Derzeit gelingt es Microsoft aber nicht, auf ähnliche Weise in den Markt für Online-Applikationen vorzudringen. Wo Google beispielsweise mit Google Docs schon komplette Office-Applikationen kostenlos online anbietet, plagt sich Microsoft noch mit Versuchen, sein Office-Paket via Web attraktiv zu machen.
Welche Alternativen hat Yahoo?
Indem er das Microsoft-Angebot ausgeschlagen hat, manövriert sich Yahoo-Chef Jerry Yang in eine gefährliche Position. Er hatte in Aussicht gestellt, dass Yahoos Umsatz in den kommenden zwei Jahren um jeweils 25 Prozent steigen werde. Analysten hingegen bezweifeln, dass Yahoo diesem Ziel auch nur nahe kommen wird. Sollte das passieren, droht Yang heftiger Widerstand von Aktionären.
In einer ersten Mitteilung gab sich der Yahoo-Gründer allerdings voller Kampfgeist. "Nachdem wir die Ablenkung durch Microsofts unaufgefordertes Angebot hinter uns gelassen haben, können wir uns jetzt wieder mit all unserer Energie auf die wichtigste Umwälzung in unserer Geschichte konzentrieren", sagte Yang.
Schon während die Verhandlungen mit Microsoft noch liefen, hatte Yahoo Verhandlungen über eine Partnerschaft mit Google sowie über eine mögliche Fusion mit AOL, der Internetsparte von Time Warner, begonnen. Noch ist aber unklar, ob Yahoo diese Gespräche fortsetzen wird, nachdem Microsoft sein Interesse an einer Übernahme verloren hat.
Unbestätigten Meldungen zufolge sei das Unternehmen aber weiterhin offen für derartige Kooperationen. Laut Nachrichtenagentur Reuters könnte Yahoo bereits kommende Woche ein Abkommen mit Google bekanntgeben. Demnach würde Yahoo künftig die Ergebnisse von Suchanfragen mit Werbeeinblendungen von Google versehen.
Was wird jetzt passieren?
Für Yahoo zeichnet die Analystin Laura Martin von Soleil Securities ein düsteres Bild. Nach ihrer Ansicht habe Yahoo zu hoch gepokert, einen überzogenen Preis gefordert. Die Quittung dafür werde das Unternehmen am Montag an der Börse bekommen.
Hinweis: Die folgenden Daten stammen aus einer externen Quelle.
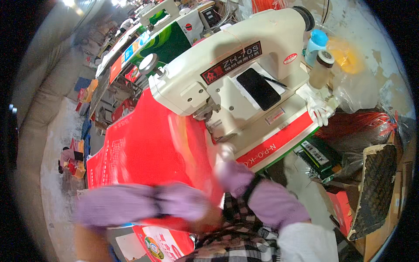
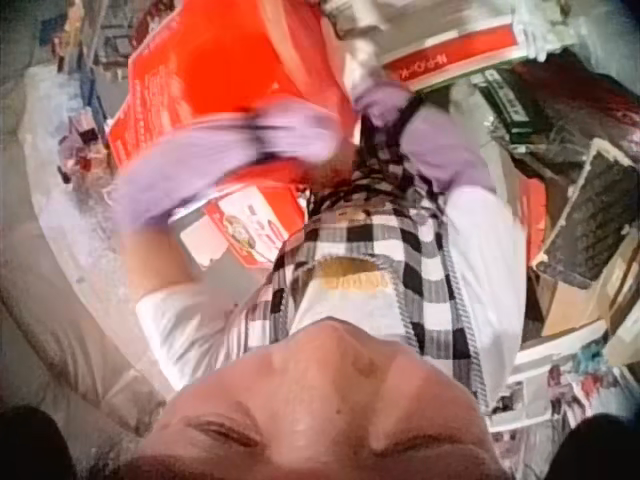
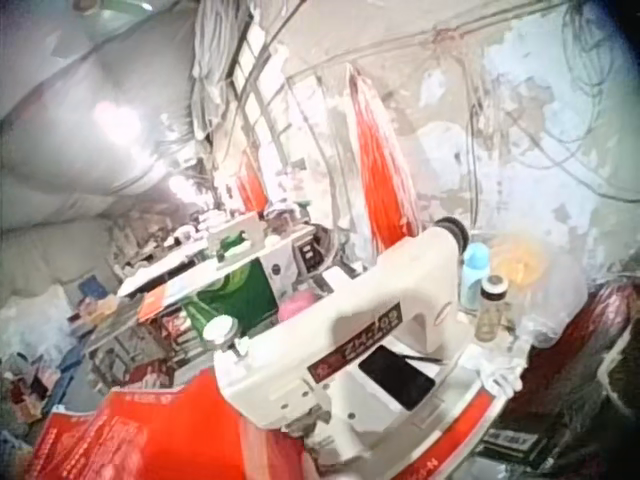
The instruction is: The person inserts a plastic liner into a red bag, feeds the top edge through a sewing machine, and places it on a stack. They then walk to a different pile to rearrange several bags before returning to the machine to repeat the process.
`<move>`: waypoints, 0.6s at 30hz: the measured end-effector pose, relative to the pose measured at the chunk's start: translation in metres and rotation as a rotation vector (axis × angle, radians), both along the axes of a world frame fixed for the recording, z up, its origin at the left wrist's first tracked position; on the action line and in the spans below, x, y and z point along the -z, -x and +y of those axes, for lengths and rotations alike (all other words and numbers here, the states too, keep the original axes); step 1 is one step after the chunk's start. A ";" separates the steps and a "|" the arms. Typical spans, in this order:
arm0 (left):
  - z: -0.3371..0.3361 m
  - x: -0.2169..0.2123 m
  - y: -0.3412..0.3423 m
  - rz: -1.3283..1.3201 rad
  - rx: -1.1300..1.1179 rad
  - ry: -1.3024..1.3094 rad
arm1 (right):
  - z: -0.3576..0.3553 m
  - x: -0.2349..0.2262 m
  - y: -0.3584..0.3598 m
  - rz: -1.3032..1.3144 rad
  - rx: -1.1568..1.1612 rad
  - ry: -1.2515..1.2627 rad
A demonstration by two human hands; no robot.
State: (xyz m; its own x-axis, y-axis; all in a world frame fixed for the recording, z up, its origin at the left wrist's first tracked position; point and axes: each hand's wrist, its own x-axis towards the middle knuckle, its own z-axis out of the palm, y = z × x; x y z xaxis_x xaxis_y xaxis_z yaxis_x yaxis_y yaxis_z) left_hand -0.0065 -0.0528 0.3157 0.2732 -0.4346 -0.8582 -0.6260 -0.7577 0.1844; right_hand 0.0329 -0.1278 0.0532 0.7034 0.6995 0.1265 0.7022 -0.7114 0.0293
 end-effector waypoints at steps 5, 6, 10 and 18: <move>0.001 0.027 0.010 -0.046 -0.203 0.394 | 0.048 0.005 -0.018 0.401 0.082 -0.033; 0.000 0.029 0.010 -0.038 -0.244 0.490 | 0.041 0.013 -0.015 0.427 0.081 -0.081; -0.003 0.041 0.058 -0.296 -0.238 0.412 | 0.028 0.026 -0.021 0.575 0.045 -0.277; -0.076 0.136 0.064 -0.052 -0.240 0.454 | -0.070 -0.026 0.058 0.751 0.080 -0.236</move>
State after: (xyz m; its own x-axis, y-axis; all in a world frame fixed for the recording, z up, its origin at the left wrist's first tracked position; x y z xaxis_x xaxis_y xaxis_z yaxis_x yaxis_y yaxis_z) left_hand -0.0702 -0.1284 0.1796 0.4486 -0.6797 -0.5803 -0.4612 -0.7322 0.5011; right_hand -0.0248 -0.1979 0.0790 0.7062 0.6571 -0.2637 0.4207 -0.6890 -0.5902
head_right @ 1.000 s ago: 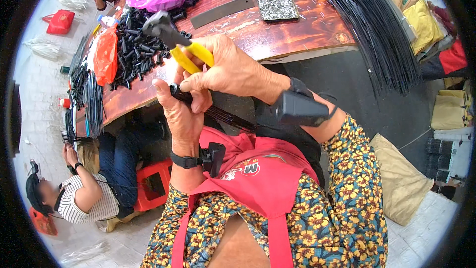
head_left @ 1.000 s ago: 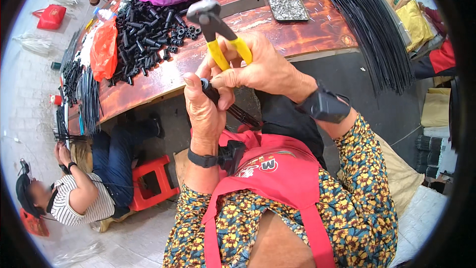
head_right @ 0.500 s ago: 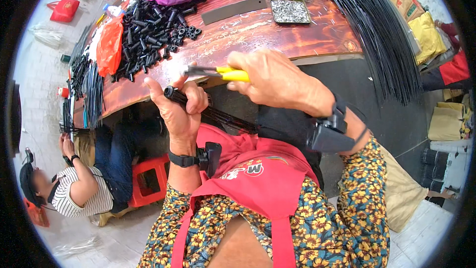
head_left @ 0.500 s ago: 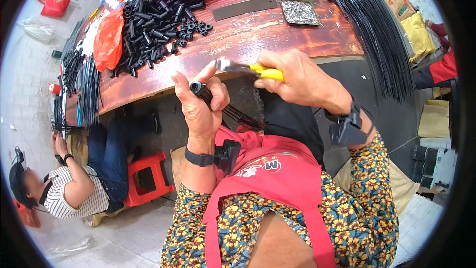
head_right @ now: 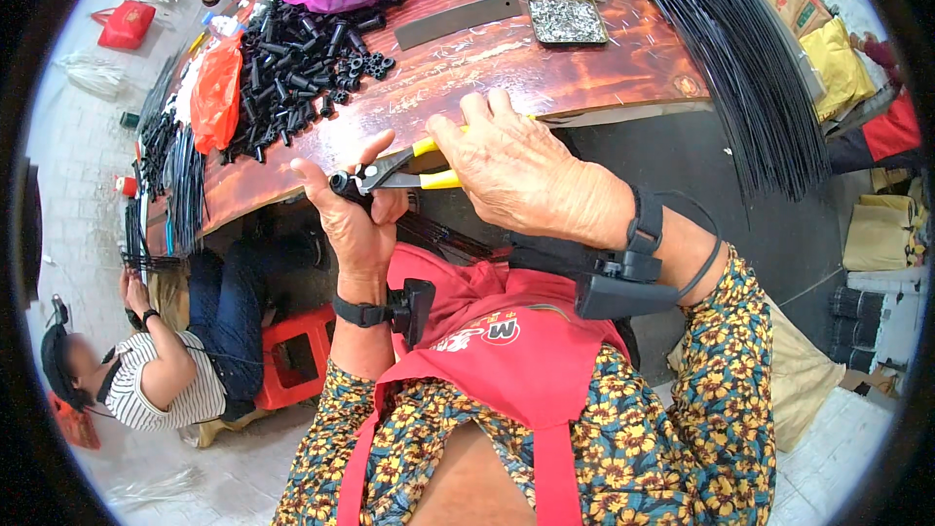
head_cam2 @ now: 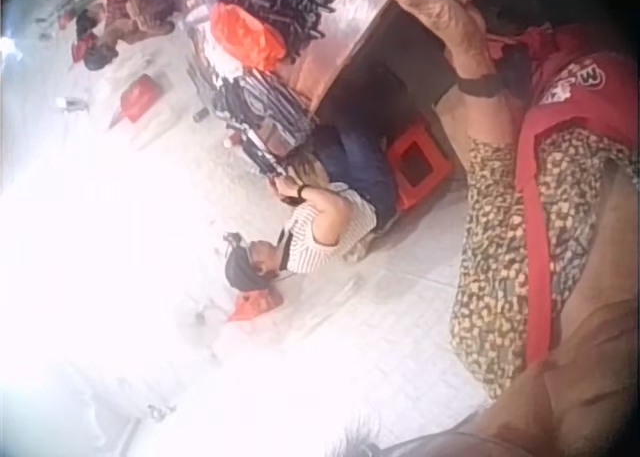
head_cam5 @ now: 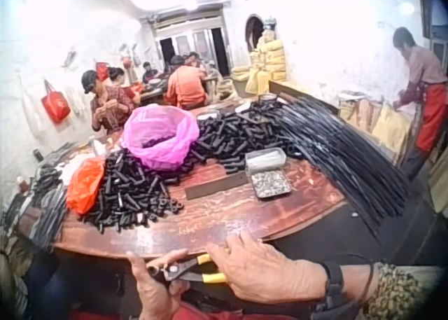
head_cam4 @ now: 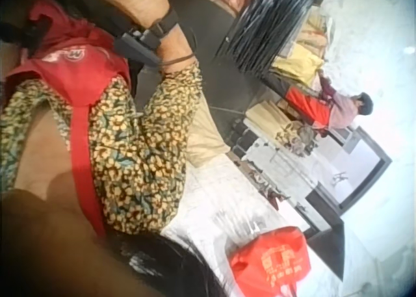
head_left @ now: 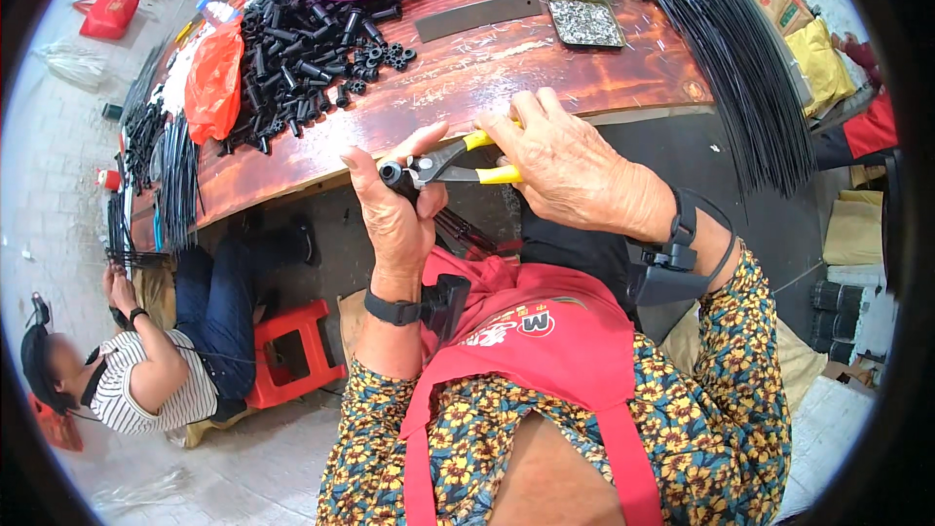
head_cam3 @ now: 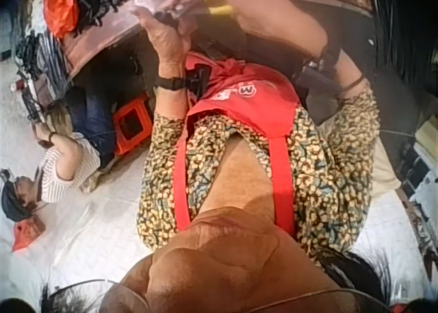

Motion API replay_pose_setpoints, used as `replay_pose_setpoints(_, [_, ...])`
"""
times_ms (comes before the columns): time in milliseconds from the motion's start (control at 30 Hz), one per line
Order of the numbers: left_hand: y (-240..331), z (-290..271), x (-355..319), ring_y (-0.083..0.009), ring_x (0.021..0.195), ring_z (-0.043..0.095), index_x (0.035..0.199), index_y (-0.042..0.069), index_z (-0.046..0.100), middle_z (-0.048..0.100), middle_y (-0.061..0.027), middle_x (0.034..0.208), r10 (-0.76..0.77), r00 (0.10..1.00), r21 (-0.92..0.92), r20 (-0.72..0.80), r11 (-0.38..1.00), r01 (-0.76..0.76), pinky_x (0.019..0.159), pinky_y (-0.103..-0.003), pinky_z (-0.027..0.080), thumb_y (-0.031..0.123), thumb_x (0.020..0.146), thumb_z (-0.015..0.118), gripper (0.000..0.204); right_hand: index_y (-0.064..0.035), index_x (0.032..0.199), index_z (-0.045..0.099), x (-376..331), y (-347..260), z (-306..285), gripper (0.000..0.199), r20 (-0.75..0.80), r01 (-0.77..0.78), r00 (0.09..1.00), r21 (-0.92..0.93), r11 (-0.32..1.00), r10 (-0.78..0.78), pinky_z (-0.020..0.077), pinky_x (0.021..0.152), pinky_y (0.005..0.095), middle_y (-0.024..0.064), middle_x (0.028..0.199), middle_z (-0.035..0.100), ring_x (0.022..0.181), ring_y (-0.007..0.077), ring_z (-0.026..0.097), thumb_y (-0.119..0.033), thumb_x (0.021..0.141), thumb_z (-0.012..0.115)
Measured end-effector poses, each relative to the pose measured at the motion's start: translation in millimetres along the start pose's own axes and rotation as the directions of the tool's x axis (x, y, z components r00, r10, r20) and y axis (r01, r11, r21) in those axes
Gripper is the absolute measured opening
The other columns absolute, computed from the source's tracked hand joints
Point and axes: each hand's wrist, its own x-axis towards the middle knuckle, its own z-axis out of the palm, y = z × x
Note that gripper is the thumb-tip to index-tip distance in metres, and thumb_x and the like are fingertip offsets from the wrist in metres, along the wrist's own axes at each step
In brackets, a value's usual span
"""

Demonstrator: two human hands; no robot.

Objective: Assembling umbrella ribs and plastic caps using pliers in a factory setting.

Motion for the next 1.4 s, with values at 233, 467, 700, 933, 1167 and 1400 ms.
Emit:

Um etwa acht Dollar, so Martin, werde die Aktie an der Nasdaq fallen. In Erwartung einer Einigung am Wochenende war der Kurs am Freitag um sieben Prozent auf 28,67 Dollar gestiegen.
"Die Jungs von Yahoo verlangen zu viel Geld für ihre Firma. Nach unserer Ansicht sind 33 Dollar pro Aktie angesichts des schwächelnden wirtschaftlichen Umfelds und des rückläufigen Werbemarkts ein faires Angebot", sagte Martin. Sie fürchtet, dass Yahoo nun Klagen von Anteilseignern in Haus stehen. Die hatten sich bereits auf satte Gewinne aus dem Microsoft-Deal gefreut.